»»

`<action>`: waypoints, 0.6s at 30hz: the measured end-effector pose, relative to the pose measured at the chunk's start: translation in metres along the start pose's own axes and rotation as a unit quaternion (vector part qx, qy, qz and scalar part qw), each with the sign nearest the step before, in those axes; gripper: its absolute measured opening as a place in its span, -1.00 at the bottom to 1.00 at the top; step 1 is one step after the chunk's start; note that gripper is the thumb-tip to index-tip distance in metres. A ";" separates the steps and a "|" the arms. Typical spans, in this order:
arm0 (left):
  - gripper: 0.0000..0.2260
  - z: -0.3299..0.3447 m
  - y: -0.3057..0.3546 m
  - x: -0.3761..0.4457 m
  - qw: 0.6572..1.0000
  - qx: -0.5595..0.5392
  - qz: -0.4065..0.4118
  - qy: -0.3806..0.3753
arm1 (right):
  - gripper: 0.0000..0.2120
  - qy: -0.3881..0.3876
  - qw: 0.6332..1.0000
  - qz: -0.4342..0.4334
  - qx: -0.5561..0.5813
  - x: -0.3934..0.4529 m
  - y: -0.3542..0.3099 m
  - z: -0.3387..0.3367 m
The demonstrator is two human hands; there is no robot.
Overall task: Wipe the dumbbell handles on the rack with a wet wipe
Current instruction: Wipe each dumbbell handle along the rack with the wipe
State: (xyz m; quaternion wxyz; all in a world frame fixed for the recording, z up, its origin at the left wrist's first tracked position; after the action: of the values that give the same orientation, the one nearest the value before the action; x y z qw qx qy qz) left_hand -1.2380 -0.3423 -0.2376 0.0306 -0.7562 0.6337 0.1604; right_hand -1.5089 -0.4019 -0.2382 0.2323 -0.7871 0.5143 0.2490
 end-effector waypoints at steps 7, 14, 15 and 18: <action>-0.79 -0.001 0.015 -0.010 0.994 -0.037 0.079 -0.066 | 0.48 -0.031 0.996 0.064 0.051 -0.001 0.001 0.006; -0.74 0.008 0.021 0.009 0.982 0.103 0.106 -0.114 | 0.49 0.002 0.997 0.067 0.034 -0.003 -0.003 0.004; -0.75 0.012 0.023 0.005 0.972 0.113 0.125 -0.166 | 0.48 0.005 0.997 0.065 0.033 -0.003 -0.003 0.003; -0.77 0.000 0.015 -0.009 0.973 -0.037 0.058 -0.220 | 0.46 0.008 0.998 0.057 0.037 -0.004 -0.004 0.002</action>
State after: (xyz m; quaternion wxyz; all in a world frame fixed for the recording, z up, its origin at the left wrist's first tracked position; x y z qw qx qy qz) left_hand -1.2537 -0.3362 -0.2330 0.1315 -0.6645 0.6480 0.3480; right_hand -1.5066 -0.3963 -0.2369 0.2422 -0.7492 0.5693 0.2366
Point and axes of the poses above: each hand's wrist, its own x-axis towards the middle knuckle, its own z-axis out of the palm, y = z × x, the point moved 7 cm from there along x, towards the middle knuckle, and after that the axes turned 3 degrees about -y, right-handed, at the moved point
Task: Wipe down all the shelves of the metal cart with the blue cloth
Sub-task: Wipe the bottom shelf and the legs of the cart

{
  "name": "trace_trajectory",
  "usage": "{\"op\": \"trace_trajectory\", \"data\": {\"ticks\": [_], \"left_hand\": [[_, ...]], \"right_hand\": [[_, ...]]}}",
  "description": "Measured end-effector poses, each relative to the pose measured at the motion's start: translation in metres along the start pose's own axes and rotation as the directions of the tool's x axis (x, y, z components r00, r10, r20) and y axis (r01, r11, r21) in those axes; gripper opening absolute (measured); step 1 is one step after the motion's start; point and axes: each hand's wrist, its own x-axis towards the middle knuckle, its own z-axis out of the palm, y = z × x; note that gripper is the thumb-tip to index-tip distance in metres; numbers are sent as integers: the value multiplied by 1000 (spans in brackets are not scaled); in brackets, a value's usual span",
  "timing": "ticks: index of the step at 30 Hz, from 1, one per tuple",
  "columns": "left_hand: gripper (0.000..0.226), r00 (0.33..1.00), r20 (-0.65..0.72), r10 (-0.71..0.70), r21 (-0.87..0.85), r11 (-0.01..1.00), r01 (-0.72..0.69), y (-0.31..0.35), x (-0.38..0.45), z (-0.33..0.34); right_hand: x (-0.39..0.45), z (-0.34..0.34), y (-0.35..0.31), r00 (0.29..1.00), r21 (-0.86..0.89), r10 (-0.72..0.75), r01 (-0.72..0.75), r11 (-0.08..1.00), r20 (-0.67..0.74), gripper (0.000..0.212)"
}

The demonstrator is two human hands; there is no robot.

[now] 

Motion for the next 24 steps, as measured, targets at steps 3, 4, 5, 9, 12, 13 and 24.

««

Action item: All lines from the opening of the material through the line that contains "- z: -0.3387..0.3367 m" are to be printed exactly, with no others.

Exercise solution:
`<action>`: waypoints, 0.6s at 30hz: the measured end-effector pose, relative to the pose measured at the chunk's start: translation in metres along the start pose's own axes and rotation as a unit quaternion (vector part qx, qy, qz and scalar part qw), each with the sign nearest the step before, in those axes; gripper: its absolute measured opening as a place in its span, -1.00 at the bottom to 1.00 at the top; step 1 is one step after the chunk's start; note that gripper is the thumb-tip to index-tip distance in metres. A ";" separates the steps and a "|" the arms. Typical spans, in this order:
arm0 (left):
  - gripper: 0.0000..0.2260
  - z: -0.3299..0.3447 m
  - y: -0.3057..0.3546 m
  - x: -0.3761..0.4457 m
  - qw: 0.6572..1.0000
  - qx: -0.5595..0.5392
  - qz: -0.4065..0.4118
  - qy: -0.3806..0.3753
arm1 (right):
  - gripper: 0.0000..0.2120
  - qy: -0.3881..0.3876
  - qw: 0.6332..1.0000
  - qz: -0.4342..0.4334
  - qx: -0.5561..0.5813
  - x: -0.3934..0.4529 m
  - y: -0.3542..0.3099 m
  - z: -0.3387..0.3367 m

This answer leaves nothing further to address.